The Senator P. E. Nixon House is a historic building in Paw Paw, Morgan County, West Virginia.  It was built in 1909 by local builder Fowler Hott in a simple Queen Anne Style.

== Description ==
The 3,000 SF home was constructed of red brick on a raised concrete foundation.  The home was the residence of prominent local businessman and WV State Senator Nixon and his wife Eva.  Although P. E. Nixon died in 1942 the house remained owned and occupied by Eva Nixon until her death in 1954.  Only three substantial brick homes were built in Paw Paw - all in a very similar “grand” style - and all for prominent and successful businessmen: P. E. Nixon, 1909; Samuel Moser, c. 1914; and D. G. Bevans, c. 1914. These more prominent brick homes likely reflected a growing prosperity in Paw Paw, at least for business owners in the early years of the 20th century. Of the three brick homes, two are still standing.  The third, the Bevans home, after sitting empty for many years and suffering a fire, was demolished around 2020.

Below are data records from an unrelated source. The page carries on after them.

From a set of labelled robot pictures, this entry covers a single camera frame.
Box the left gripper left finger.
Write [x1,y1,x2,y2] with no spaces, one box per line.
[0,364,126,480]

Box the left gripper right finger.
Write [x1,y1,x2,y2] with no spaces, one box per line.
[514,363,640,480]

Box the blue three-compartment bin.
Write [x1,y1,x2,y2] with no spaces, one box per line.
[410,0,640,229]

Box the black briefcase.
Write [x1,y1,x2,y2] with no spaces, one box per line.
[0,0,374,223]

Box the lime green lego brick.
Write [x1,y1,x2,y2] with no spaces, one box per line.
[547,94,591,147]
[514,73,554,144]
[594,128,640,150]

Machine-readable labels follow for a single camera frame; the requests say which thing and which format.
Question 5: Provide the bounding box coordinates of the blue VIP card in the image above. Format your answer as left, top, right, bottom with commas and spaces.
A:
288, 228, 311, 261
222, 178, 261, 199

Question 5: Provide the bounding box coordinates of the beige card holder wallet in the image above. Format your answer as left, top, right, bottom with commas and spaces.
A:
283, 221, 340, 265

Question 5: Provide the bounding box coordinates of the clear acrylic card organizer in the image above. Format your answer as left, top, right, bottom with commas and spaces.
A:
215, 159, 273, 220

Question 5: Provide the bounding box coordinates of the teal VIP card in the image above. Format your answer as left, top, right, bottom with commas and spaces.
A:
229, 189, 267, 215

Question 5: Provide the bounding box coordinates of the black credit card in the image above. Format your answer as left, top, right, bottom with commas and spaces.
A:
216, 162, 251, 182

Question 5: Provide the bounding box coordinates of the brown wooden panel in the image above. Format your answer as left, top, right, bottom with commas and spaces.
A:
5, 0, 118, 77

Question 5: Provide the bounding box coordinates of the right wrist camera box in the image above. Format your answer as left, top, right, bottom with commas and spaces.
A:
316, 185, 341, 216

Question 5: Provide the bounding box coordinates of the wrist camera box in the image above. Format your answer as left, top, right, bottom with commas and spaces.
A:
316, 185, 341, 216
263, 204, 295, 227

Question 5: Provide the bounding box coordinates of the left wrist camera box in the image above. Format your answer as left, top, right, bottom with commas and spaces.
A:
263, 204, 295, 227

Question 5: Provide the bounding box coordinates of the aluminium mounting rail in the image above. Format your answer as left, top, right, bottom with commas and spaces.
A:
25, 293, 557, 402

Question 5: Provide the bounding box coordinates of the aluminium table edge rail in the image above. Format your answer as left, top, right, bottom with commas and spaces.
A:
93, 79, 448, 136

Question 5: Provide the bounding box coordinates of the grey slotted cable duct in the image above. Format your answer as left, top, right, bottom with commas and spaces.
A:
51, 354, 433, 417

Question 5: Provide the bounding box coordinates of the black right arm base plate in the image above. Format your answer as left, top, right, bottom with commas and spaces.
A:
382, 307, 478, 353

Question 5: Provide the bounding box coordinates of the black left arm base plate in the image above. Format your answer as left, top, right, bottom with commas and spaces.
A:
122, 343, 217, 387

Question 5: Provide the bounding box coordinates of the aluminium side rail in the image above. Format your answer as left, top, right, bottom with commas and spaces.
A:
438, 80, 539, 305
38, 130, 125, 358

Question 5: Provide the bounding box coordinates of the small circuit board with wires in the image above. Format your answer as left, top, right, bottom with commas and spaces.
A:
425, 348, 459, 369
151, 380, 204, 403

The Senator P. E. Nixon House was one of 20 new historic sites in WV added to the National Register of Historic Places in 2024 and one of three in the town of Paw Paw. As part of the year-end wrap up Cody Straley, Structural Historian - National Register and Architectural Survey Coordinator, and contributing editor at WV Explorer wrote:  “[Nixon] was instrumental in erecting a bridge across the Potomac River, linking Paw Paw to Maryland. He also owned the town's oldest and most popular general store for many years”.

It was individually listed on the National Register of Historic Places on November 15, 2024, and is the town's fourth entry on the National Register in a period of 12 months.